### Exercise prompt
Among these records, which lines include "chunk"? Copy them out.

Records shown: Begin

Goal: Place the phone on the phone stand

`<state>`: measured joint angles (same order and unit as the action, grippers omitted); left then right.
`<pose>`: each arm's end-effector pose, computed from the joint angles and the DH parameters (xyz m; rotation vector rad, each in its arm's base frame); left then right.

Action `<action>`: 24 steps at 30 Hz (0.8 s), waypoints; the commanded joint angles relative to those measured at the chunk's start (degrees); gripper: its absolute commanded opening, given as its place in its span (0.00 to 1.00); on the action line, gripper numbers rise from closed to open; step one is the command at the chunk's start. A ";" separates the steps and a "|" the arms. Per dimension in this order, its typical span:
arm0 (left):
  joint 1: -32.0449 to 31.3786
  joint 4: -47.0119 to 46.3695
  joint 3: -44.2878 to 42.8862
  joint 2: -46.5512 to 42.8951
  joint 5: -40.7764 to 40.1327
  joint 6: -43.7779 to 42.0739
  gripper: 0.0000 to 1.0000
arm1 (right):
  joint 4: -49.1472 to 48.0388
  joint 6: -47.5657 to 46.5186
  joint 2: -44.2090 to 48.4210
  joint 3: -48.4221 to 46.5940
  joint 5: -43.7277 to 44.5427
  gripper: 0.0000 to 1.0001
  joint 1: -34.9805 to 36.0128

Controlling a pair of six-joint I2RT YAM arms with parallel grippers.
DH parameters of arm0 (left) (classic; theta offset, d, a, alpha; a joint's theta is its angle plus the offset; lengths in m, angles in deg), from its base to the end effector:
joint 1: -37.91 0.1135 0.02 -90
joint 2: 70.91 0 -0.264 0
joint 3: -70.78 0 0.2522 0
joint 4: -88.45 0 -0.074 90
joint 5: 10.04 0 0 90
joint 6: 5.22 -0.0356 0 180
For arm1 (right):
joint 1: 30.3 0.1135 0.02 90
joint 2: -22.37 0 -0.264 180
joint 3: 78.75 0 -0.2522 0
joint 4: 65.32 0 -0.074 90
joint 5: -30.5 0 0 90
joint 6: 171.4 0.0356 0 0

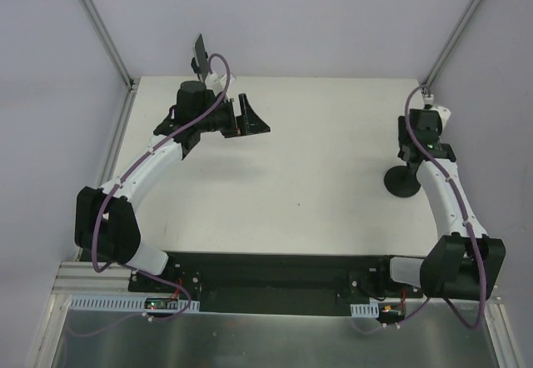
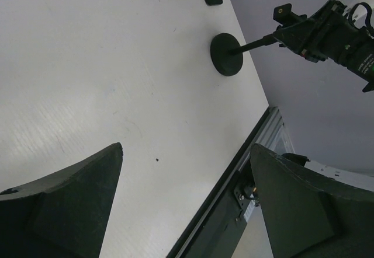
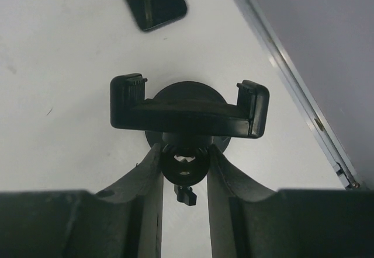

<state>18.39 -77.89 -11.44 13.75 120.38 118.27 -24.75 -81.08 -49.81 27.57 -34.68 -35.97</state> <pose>0.3170 -0.1369 0.3376 0.2932 1.9638 -1.2728 0.2710 -0.0419 0.3044 0.3483 2.2047 -0.5373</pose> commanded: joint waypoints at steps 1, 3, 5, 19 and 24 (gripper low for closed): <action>0.72 -2.45 0.44 -3.10 1.32 -1.33 0.88 | -2.62 -9.69 2.91 -4.50 1.92 0.01 10.57; 3.42 -5.15 0.26 -3.45 3.51 0.07 0.88 | -3.87 -18.74 2.75 -6.33 -7.55 0.01 17.08; 6.15 -11.46 1.40 -4.33 9.57 3.40 0.88 | 0.32 -25.76 -0.05 -9.41 -22.16 0.01 22.60; 16.28 -38.13 7.91 0.23 19.16 24.33 0.86 | 22.23 -46.37 -20.80 -23.84 -51.38 0.07 45.30; 16.36 -38.31 8.00 0.33 19.26 24.34 0.87 | 21.27 -42.95 -21.25 -22.70 -42.15 0.39 47.06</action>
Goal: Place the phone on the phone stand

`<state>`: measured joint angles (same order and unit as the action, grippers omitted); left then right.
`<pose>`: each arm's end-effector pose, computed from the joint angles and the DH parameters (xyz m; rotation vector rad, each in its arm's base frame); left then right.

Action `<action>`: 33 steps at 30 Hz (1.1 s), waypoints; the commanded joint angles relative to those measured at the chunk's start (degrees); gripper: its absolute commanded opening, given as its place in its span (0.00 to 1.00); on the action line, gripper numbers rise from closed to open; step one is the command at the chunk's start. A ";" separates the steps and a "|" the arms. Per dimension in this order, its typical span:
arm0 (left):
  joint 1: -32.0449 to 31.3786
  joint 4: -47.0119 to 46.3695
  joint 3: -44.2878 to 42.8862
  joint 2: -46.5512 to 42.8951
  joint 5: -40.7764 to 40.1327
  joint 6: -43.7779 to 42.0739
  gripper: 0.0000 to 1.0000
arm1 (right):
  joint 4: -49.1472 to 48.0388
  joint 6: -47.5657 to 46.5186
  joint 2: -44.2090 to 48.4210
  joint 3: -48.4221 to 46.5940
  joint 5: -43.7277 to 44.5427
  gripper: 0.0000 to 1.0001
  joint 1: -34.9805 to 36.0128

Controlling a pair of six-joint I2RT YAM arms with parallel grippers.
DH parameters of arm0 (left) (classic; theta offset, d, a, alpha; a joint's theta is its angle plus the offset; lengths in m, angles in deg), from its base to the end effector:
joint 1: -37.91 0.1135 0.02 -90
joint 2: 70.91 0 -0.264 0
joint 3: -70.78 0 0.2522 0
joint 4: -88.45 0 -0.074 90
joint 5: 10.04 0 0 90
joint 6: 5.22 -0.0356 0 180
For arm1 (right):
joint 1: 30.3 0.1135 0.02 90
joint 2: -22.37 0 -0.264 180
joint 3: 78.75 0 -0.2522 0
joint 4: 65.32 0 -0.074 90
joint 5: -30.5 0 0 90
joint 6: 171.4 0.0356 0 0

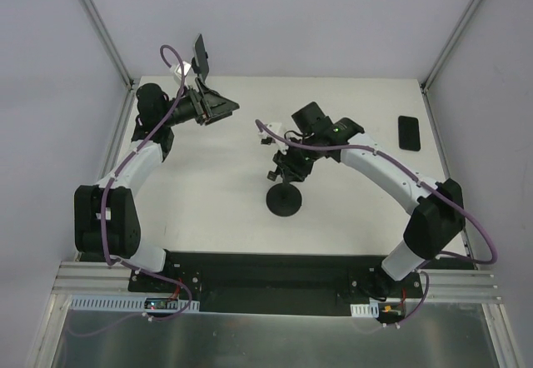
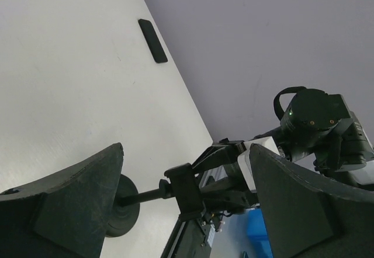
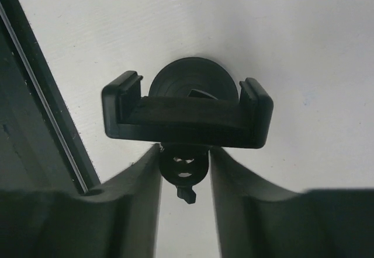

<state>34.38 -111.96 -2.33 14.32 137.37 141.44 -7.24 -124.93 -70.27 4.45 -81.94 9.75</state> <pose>0.3343 -0.0507 0.3371 0.1716 1.6963 -1.5176 0.2566 0.2335 0.3091 -1.7610 1.7313 0.4643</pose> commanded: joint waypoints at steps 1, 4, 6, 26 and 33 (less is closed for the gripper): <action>0.37 -4.23 -1.03 -0.15 2.36 1.25 0.87 | 3.07 1.77 -0.18 1.12 7.21 0.50 1.78; 0.28 -4.67 -1.29 0.02 2.79 2.48 0.88 | -0.36 6.52 3.33 4.02 12.74 0.63 3.01; 0.36 -4.94 -1.29 -0.50 2.89 2.31 0.87 | -3.96 10.73 6.75 7.26 17.06 0.68 3.98; 0.19 -3.88 -1.11 0.11 2.53 1.96 0.87 | -22.17 36.14 16.00 17.74 35.09 0.82 8.20; 0.19 -3.80 -1.12 0.02 2.62 1.87 0.87 | -23.83 35.62 16.00 19.50 44.31 0.80 8.64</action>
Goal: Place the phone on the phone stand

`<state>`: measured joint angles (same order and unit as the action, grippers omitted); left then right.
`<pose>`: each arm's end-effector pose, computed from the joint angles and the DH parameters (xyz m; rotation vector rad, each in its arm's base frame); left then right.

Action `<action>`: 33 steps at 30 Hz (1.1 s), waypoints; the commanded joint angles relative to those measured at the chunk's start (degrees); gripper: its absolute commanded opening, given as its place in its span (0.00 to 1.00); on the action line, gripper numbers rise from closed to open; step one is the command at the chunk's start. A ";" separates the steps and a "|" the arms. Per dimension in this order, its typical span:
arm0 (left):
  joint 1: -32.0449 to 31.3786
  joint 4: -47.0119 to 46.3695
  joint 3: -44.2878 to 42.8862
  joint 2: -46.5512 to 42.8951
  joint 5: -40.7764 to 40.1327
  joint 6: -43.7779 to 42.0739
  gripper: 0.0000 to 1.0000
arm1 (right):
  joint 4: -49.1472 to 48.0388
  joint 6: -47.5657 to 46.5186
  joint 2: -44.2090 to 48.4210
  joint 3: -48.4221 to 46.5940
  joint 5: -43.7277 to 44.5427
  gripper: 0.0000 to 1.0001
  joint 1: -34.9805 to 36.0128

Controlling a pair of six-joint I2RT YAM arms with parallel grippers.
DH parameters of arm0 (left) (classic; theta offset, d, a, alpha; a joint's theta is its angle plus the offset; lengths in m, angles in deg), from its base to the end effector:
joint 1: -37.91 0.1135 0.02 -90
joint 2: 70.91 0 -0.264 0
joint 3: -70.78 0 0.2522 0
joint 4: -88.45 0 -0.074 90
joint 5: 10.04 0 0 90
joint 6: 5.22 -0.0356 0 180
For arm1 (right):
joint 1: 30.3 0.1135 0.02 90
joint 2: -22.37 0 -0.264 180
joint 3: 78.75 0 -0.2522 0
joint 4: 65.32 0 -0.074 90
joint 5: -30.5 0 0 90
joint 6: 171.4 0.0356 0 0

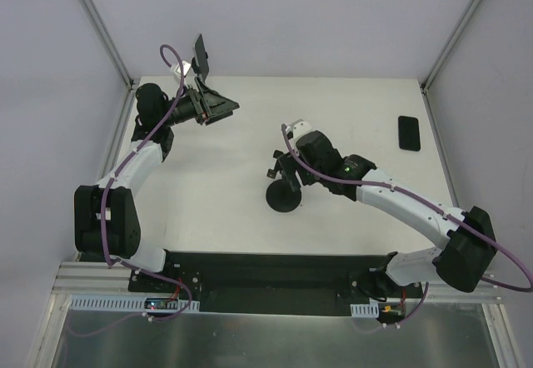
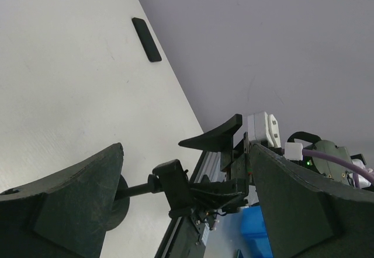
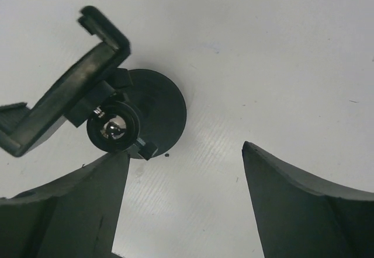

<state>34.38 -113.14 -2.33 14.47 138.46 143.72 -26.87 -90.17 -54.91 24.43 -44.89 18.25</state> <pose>0.3340 -0.0510 0.3380 0.1695 1.6994 -1.5532 0.2043 0.2178 0.3009 -0.9460 2.0146 0.0934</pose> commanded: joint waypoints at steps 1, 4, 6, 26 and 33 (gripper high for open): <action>0.19 -2.62 -1.12 -0.22 1.62 -0.40 0.87 | -4.90 0.52 0.81 -0.48 7.62 0.80 -0.04; 0.19 -2.35 -1.12 0.31 1.53 -0.58 0.87 | -4.12 -1.15 0.90 -1.09 7.80 0.79 0.05; 0.19 -2.35 -1.20 0.83 1.53 -0.23 0.86 | -4.21 -1.77 0.98 -0.74 8.76 0.79 0.05; -1.39 -2.26 -1.03 3.30 1.88 2.06 0.85 | -7.12 -4.33 1.23 -1.62 19.14 0.88 -0.22; -2.89 -2.17 -1.47 4.44 3.02 3.73 0.85 | 0.80 8.76 12.31 1.10 9.49 0.89 -0.22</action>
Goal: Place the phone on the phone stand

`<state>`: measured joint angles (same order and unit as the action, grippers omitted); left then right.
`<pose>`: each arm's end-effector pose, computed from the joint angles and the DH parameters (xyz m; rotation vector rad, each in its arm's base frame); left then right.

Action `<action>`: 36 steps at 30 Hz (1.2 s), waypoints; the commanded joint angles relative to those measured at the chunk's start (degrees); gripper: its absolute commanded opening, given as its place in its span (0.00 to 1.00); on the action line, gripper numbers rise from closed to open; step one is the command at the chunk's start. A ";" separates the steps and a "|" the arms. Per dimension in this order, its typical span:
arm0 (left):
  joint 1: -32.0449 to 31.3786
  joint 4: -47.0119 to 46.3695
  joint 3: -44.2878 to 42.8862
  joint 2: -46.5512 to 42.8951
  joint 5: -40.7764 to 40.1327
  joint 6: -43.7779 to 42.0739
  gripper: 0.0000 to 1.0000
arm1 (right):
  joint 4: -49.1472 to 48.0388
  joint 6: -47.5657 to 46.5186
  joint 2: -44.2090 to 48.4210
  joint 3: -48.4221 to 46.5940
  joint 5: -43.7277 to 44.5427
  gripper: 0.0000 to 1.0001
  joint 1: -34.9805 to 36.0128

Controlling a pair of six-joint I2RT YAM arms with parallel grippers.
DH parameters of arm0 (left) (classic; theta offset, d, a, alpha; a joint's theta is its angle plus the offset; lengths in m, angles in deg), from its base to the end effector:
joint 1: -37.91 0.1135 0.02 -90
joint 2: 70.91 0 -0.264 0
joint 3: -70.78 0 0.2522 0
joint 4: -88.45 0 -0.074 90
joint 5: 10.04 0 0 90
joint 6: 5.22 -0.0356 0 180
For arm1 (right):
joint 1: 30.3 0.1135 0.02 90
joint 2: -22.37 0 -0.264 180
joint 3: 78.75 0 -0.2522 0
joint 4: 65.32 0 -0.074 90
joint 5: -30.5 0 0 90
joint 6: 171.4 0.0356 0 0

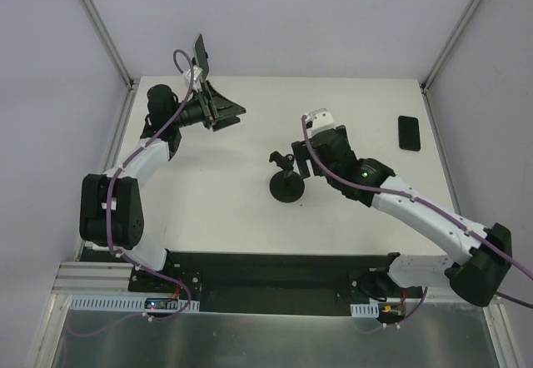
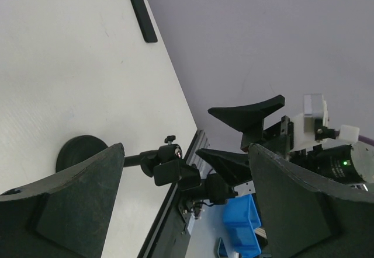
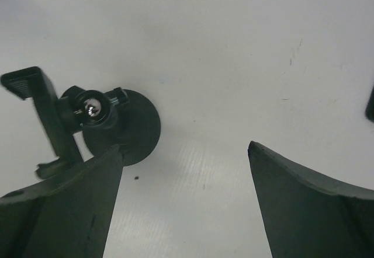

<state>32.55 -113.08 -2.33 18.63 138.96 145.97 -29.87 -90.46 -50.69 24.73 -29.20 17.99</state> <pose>0.3474 -0.0632 0.3144 0.1190 1.7813 -1.6289 0.2021 0.1998 0.3258 -0.7053 1.9235 -0.1396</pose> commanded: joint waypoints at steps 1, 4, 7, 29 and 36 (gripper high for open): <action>-1.22 -2.24 -1.47 0.20 2.52 1.48 0.85 | 3.19 11.93 9.24 1.23 -10.66 0.90 -0.04; -1.23 -2.24 -1.47 -0.24 2.35 1.30 0.85 | -1.55 17.40 12.15 2.99 -19.20 0.90 0.05; -1.40 -2.24 -1.29 -0.15 2.43 1.21 0.85 | -2.44 20.66 10.14 1.86 -22.38 0.90 0.40; -1.93 -0.84 -2.17 0.99 3.05 -0.19 0.85 | -3.24 15.41 -1.30 0.10 -19.32 0.32 1.19; -2.02 0.92 -2.52 2.04 3.05 -0.98 0.83 | 3.61 3.63 -4.81 -6.05 -29.07 0.01 0.22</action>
<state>31.08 -111.37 -2.53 20.35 140.19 146.62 -29.15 -78.35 -54.36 23.75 -51.84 18.43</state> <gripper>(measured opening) 0.837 0.290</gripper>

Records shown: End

### Answer box
Action `<action>`: 24 steps at 30 Hz (0.8 s), waypoints; the commanded joint angles relative to those measured at the chunk's start (degrees); gripper: its absolute commanded opening, given as its place in its span (0.00 to 1.00); on the action line, gripper numbers rise from closed to open; step one is the command at the chunk's start. A ";" separates the steps and a "|" the arms. Per dimension in this order, its typical span:
Action `<action>`: 33 steps at 30 Hz (1.1 s), waypoints; the commanded joint angles relative to those measured at the chunk's start (degrees); gripper: its absolute commanded opening, given as its place in its span (0.00 to 1.00); on the action line, gripper numbers rise from closed to open; step one is the command at the chunk's start. A ";" separates the steps and a "|" the arms. Per dimension in this order, its typical span:
Action `<action>`: 33 steps at 30 Hz (1.1 s), waypoints; the commanded joint angles relative to those measured at the chunk's start (degrees); gripper: its absolute commanded opening, given as its place in its span (0.00 to 1.00); on the action line, gripper numbers rise from closed to open; step one is the command at the chunk's start. A ";" separates the steps and a "|" the arms. Per dimension in this order, its typical span:
Action `<action>`: 36 steps at 30 Hz (1.2 s), waypoints; the commanded joint angles relative to those measured at the chunk's start (degrees); gripper: its absolute commanded opening, given as its place in its span (0.00 to 1.00); on the action line, gripper numbers rise from closed to open; step one is the command at the chunk's start. A ";" separates the steps and a "|" the arms. Per dimension in this order, its typical span:

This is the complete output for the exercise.